Celebrating my fiftieth birthday last Sunday, 19 June, was my recognition that it was a unique milestone.
I did not want to have a party but my wife, Funmilayo, made it all happen - in a special and memorable way.
I am not an occasion person. You may want to know that I did not go for any of my graduation, either at the University of Ibadan (UI) where I had a bachelor's degree in history or at the University of Lagos, where I bagged a master's in international law and diplomacy.
I am an unconventional person and I cannot explain why; maybe I was born like that.
I had not been celebrating my birthdays because I was an active Jehovah's witness.
Growing up, I was insular, because my mum, Clara Yetunde Iyanda, died in 1979, when I was about seven years old and it took some time for the family to find out what really happened. So, we were not talking about it any longer and we were waiting for her to come back. Later, individually, we had to bury her, at different times, in our minds. My younger brother was about four months old, and she had just resumed from her maternity leave as, I think, the head of the Catering Department in Vono.
I was my mum's first male child, after five girls. That was why I was named Okanlawon - a son born after several girls. My full name is Anthony Olumide Okanlawon Ajani Iyanda. The Anthony came because I was baptised in a Catholic church; my maternal grandmother was a Catholic. I am known as Mighty because most Olumides are nicknamed "OluMighty".
I started primary school when I was about five years old, at Onayade Primary School, Fadeyi. The family was living then at Bariga. After my mum's death, we returned to Apata in Somolu. Previously, we had lived at 8 Apata Street.
My father, Gabriel Olukunle Iyanda, became our father and mother after my mum's death. He was a fantastic dad. He was a quiet person. He remarried later and had three other girls. I had two other boys after me, from my mother. So, in all, we are eleven, enough to form a football team.

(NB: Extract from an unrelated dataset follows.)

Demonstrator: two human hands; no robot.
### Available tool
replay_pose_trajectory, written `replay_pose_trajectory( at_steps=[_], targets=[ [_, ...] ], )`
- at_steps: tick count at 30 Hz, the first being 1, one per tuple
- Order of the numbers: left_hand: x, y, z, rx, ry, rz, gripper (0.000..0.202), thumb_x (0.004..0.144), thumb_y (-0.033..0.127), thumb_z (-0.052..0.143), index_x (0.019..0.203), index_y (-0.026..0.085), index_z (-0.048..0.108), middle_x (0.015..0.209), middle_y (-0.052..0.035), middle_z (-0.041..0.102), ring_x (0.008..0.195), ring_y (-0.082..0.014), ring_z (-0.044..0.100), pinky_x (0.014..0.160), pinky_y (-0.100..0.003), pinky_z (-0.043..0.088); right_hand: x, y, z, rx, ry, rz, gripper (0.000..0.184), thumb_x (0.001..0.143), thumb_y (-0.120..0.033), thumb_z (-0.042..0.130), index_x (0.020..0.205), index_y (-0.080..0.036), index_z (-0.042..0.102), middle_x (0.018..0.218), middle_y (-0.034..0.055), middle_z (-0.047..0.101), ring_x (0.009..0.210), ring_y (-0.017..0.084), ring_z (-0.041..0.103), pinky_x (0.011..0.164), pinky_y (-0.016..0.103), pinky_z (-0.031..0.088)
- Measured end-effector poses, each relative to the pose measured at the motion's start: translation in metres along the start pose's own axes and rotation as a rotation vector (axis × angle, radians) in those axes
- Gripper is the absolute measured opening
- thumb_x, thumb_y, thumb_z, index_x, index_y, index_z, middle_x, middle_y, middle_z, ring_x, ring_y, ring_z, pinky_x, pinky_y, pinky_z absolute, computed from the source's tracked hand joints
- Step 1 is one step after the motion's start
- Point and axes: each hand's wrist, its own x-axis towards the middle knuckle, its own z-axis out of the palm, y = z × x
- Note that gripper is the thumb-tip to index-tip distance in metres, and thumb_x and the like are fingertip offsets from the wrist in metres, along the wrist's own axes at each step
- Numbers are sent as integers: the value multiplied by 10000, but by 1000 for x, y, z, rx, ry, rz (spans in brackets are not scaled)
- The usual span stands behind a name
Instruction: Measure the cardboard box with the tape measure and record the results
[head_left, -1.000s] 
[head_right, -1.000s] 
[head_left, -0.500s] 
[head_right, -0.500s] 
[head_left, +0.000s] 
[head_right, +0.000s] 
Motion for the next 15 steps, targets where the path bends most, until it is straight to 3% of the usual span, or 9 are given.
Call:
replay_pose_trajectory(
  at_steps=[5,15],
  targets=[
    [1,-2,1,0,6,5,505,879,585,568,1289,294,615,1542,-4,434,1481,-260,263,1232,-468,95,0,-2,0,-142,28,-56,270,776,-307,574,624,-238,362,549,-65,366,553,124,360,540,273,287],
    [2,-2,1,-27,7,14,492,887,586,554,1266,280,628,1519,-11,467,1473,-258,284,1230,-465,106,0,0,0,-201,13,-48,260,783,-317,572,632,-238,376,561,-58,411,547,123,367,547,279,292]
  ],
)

My dad also rediscovered his faith as a Jehovah's Witness after my mum's death, while I became less of a Witness when I got into UI and I became more probing about matters of faith. There were just some questions I could not find answers to. For me, you could not be a Christian and be doing things that were un-Christian. I am an all or nothing person. I do not know how to be politically correct about things. And, faith is about black or white. As a Jehovah's Witness, I studied more about religion. We had a book called "Mankind's Search for God" which, I think, had an unintended effect on me. Let me be clear: I did not have a problem with any religion but I knew what was not working for me. My dad did not like it, but he respected my choice, even when, because of my decision, some congregations refused to make my dad an elder, particularly so when my older sister, Funmi, also became a less active Jehovah's Witness….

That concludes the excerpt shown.